#### TASK GOAL:
Search the listing for "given" and copy every line where it appears.
--- COLLECTED DATA ---
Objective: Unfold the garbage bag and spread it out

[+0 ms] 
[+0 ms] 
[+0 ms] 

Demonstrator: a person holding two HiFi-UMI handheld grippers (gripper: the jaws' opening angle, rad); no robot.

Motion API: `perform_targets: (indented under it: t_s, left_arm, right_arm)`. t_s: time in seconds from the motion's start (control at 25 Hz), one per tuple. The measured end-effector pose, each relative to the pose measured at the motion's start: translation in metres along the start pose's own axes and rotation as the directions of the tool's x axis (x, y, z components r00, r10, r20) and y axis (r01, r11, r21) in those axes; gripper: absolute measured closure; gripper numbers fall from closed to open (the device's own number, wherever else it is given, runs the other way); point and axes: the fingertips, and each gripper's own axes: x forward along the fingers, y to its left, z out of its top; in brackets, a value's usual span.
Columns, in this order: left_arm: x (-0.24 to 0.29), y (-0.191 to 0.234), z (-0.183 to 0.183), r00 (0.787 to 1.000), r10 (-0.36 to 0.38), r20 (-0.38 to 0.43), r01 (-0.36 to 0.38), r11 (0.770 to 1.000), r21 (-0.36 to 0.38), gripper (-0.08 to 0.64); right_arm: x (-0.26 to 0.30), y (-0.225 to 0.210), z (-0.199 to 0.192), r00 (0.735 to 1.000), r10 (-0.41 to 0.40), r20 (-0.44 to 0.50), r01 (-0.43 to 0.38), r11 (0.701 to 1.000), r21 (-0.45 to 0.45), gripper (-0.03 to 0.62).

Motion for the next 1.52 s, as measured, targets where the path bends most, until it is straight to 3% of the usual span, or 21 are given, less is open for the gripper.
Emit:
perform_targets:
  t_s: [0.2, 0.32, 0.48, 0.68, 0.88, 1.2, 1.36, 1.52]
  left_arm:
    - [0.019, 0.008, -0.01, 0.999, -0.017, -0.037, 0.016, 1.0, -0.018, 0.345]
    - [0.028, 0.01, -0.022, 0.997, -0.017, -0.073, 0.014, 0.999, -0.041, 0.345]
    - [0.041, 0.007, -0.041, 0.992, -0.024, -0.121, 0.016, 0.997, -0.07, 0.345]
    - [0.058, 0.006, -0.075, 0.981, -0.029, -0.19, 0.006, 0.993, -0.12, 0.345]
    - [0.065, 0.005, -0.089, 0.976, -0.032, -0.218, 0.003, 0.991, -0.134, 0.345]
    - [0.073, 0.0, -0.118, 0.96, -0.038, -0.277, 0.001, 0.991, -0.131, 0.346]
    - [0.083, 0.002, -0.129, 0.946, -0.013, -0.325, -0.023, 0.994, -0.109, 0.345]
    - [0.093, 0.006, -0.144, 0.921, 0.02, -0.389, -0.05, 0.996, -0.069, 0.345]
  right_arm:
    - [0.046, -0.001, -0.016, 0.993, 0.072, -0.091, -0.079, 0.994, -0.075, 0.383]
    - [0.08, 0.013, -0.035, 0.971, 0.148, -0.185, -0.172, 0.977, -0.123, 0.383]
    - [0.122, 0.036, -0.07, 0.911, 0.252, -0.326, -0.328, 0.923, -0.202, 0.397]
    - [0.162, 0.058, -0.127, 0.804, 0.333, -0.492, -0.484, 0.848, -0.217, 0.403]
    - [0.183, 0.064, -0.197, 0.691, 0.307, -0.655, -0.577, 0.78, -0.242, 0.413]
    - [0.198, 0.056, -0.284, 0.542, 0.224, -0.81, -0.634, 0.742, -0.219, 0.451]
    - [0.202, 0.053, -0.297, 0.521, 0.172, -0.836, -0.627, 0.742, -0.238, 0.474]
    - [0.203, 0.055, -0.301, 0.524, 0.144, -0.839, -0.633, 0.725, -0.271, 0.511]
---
#### EXERCISE RESULT:
Motion API: `perform_targets: (indented under it: t_s, left_arm, right_arm)`. t_s: time in seconds from the motion's start (control at 25 Hz), one per tuple. The measured end-effector pose, each relative to the pose measured at the motion's start: translation in metres along the start pose's own axes and rotation as the directions of the tool's x axis (x, y, z components r00, r10, r20) and y axis (r01, r11, r21) in those axes; gripper: absolute measured closure; gripper numbers fall from closed to open (the device's own number, wherever else it is given, runs the other way); point and axes: the fingertips, and each gripper's own axes: x forward along the fingers, y to its left, z out of its top; in brackets, a value's usual span.
Motion for the next 1.52 s, as measured, targets where the path bends most, until it is straight to 3% of the usual span, or 21 are given, less is open for the gripper.

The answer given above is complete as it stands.